THE PROBLEM |
I'd ask you to write out the lines below exactly, with no images.

Top of SOURCE MATERIAL

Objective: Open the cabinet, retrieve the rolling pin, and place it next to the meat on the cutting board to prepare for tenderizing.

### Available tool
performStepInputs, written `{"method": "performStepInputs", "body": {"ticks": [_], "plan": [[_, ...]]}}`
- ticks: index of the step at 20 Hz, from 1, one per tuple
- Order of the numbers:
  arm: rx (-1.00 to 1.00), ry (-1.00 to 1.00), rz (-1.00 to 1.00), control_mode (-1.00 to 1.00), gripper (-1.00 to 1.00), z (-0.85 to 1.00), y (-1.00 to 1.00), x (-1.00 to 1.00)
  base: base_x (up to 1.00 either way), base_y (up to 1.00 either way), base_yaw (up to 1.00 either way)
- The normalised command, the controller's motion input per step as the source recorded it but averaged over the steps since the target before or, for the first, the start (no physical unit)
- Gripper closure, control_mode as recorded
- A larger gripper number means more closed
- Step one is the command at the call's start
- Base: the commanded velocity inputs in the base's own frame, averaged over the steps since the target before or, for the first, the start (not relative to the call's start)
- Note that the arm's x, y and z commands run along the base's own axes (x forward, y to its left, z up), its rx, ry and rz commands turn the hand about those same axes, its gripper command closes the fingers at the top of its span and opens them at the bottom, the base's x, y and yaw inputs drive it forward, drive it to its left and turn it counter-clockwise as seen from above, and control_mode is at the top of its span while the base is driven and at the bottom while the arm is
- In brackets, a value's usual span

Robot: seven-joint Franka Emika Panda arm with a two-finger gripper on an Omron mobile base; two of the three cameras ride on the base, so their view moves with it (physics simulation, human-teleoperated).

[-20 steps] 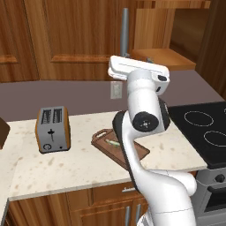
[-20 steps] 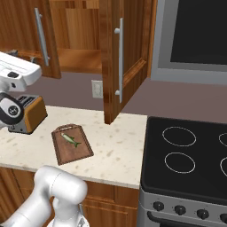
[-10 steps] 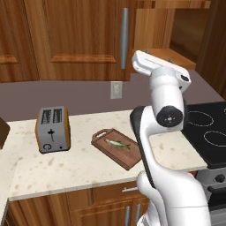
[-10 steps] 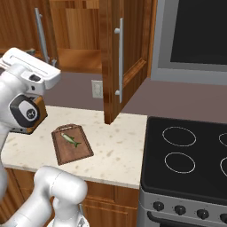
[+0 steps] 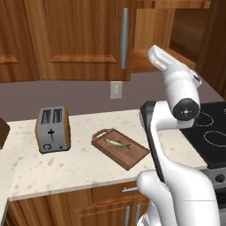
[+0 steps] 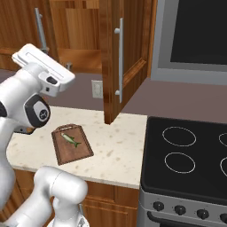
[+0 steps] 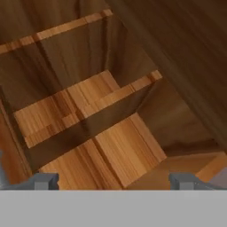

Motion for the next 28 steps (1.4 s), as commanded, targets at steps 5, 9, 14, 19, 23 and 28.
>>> {"method": "performStepInputs", "body": {"ticks": [5, 9, 14, 19, 23, 28], "plan": [[0.18, 0.08, 0.12, -1.00, -1.00, 0.00, -0.31, 0.16, 0.00, 0.00, 0.00], [0.17, 0.11, 0.16, -1.00, -1.00, 0.00, -0.12, 0.27, 0.00, 0.00, 0.00], [0.14, 0.16, 0.22, -1.00, -1.00, -0.13, 0.00, 0.45, 0.00, 0.00, 0.00], [0.12, 0.13, 0.21, -1.00, -1.00, -0.21, 0.00, 0.43, 0.00, 0.00, 0.00], [0.13, 0.09, 0.15, -1.00, -1.00, -0.14, 0.01, 0.35, 0.00, 0.00, 0.00], [0.03, 0.02, 0.06, -1.00, -1.00, -0.11, 0.33, 0.09, 0.00, 0.00, 0.00]]}}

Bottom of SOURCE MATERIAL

ANSWER BOX |
Objective: Open the cabinet, retrieve the rolling pin, and place it next to the meat on the cutting board to prepare for tenderizing.

### Available tool
performStepInputs, written `{"method": "performStepInputs", "body": {"ticks": [_], "plan": [[_, ...]]}}`
- ticks: index of the step at 20 Hz, from 1, one per tuple
- Order of the numbers:
  arm: rx (-1.00 to 1.00), ry (-1.00 to 1.00), rz (-1.00 to 1.00), control_mode (-1.00 to 1.00), gripper (-1.00 to 1.00), z (-0.85 to 1.00), y (-1.00 to 1.00), x (-1.00 to 1.00)
  base: base_x (up to 1.00 either way), base_y (up to 1.00 either way), base_yaw (up to 1.00 either way)
- The normalised command, the controller's motion input per step as the source recorded it but averaged over the steps since the target before or, for the first, the start (no physical unit)
- Gripper closure, control_mode as recorded
- A larger gripper number means more closed
- Step one is the command at the call's start
- Base: the commanded velocity inputs in the base's own frame, averaged over the steps since the target before or, for the first, the start (not relative to the call's start)
- Note that the arm's x, y and z commands run along the base's own axes (x forward, y to its left, z up), its rx, ry and rz commands turn the hand about those same axes, its gripper command closes the fingers at the top of its span and opens them at the bottom, the base's x, y and yaw inputs drive it forward, drive it to its left and turn it counter-clockwise as seen from above, and control_mode is at the top of its span while the base is driven and at the bottom while the arm is
- In brackets, a value's usual span

Robot: seven-joint Franka Emika Panda arm with a two-finger gripper on an Omron mobile base; two of the three cameras ride on the base, so their view moves with it (physics simulation, human-teleoperated).

[-20 steps] 
[-20 steps] 
[-10 steps] 
[-10 steps] 
[+0 steps] 
[+0 steps] 
[+0 steps] 

Motion for the next 28 steps (1.4 s), as commanded, targets at steps 5, 9, 14, 19, 23 and 28.
>>> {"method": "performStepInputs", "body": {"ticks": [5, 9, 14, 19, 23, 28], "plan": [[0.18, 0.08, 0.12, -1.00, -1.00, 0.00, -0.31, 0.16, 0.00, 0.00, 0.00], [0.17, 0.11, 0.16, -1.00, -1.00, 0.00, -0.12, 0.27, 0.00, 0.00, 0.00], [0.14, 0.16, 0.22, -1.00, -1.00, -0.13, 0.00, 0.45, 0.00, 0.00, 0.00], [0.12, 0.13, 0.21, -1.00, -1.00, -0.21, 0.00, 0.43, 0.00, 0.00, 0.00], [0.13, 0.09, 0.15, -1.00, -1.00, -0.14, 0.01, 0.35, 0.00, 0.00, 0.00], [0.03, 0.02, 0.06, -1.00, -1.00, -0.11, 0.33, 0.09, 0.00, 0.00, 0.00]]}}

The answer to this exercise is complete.